I have a new post up at Her.meneutics, the Christianity Today women’s blog on the BBC series Call the Midwife, which I LOVED, purchased on DVD, and can’t wait to subject introduce my husband to. He is currently discovering the joys of Downton with me, and he liked the Anne of Green Gables/Avonlea miniseries ‘way back in the days, so I’m thinking he’ll like this one, too. Unfortunately for me his willingness to watch “chick” movies gives him reason to chide me when he wants me to watch some kind of comic book action movie with him and I’m all nah, I’d rather practice my Spanish by re-reading a translation of Pride & Prejudice…(an actual thing that I do.)

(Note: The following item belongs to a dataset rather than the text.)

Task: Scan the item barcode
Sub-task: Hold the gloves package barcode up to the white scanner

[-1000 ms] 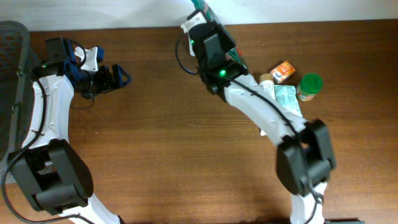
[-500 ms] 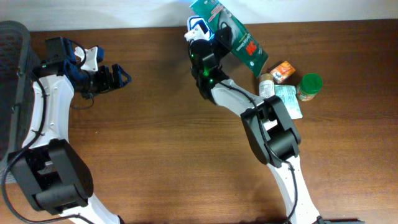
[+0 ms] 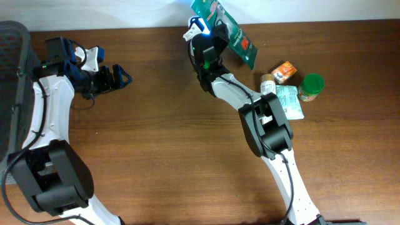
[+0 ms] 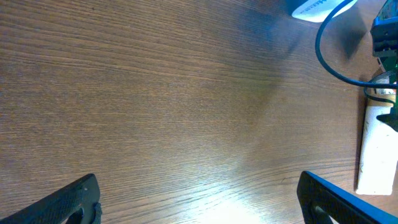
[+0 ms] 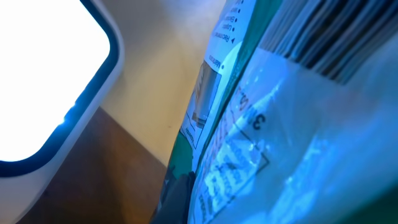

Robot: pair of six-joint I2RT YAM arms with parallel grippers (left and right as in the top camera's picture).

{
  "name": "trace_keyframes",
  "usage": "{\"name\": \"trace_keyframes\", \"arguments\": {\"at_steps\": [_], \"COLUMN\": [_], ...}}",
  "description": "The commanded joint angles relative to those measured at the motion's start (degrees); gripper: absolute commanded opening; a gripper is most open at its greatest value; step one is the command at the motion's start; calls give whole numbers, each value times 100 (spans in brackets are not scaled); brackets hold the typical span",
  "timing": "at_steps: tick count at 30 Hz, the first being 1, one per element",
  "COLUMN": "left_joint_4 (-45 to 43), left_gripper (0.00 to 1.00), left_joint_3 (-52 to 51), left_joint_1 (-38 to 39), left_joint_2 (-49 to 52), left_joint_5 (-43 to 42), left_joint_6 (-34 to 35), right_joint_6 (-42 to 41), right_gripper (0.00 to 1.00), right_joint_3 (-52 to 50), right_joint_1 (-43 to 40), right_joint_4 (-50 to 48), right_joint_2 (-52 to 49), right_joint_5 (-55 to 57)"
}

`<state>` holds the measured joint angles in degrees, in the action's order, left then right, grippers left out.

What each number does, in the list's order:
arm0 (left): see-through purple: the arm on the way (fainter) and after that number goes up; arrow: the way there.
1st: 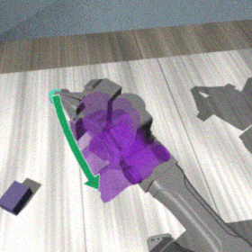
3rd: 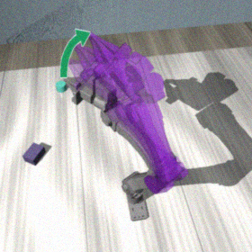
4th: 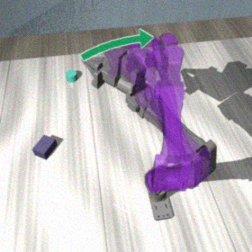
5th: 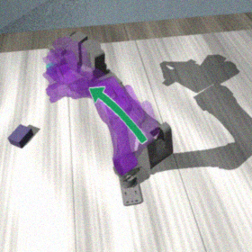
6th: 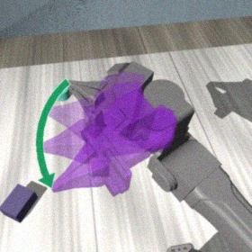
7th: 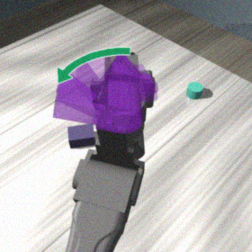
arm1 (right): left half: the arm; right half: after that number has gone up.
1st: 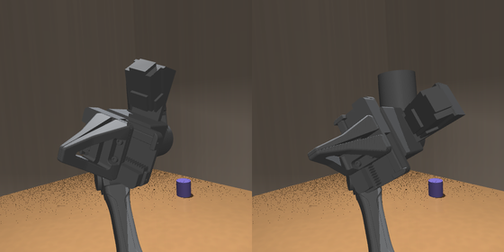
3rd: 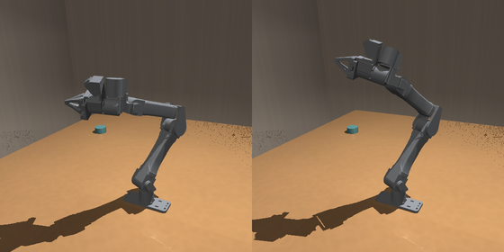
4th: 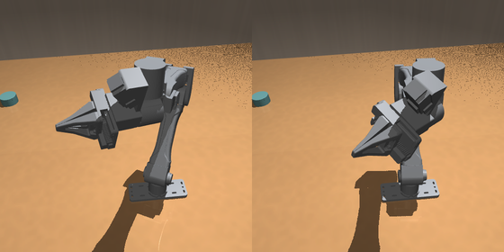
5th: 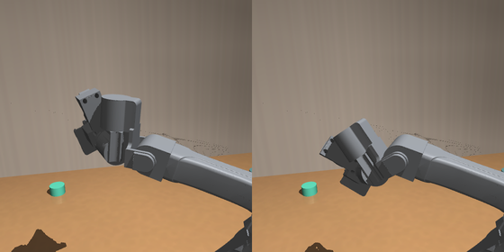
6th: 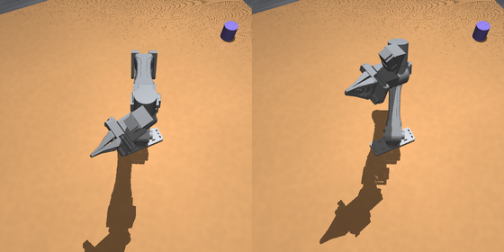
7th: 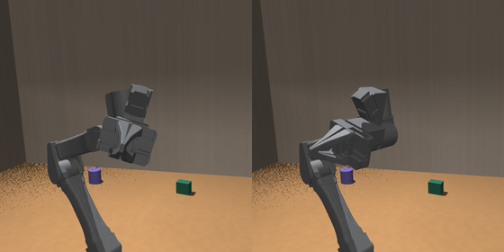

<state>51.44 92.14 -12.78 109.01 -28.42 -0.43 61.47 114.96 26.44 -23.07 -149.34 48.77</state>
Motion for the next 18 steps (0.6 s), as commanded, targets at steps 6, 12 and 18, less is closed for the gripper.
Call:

But ANYway, here is a snippet from the post. I hope you’ll pop over to the CT site and read it all. Meanwhile, I’m anxiously awaiting the availability of Jennifer Worth’s other two memoirs as Kindle books in the USA…in English. Not Spanish. At least not yet.

While Downton is a story of life among Britain’s very wealthy; Midwife offers glimpses into life among London’s urban poor. It’s based upon three (somewhat fictionalized) memoirs by former midwife Jennifer Worth, who interned with an order of Anglican nuns providing community-based maternity care in the populous East End. A little universe of its own, the area she served comprised dockworkers and other laborers and their families living in crowded tenements—ten or twelve children in two-room flats—where access to contraception was rare, families were large, and births were frequent. In the 19th century, to give birth in this world was to put your life in the filthy and ignorant hands of an untrained midwife, like Charles Dickens’ Sairey Gamp, a gossiping drunk who, at a birth, was far more liability than asset.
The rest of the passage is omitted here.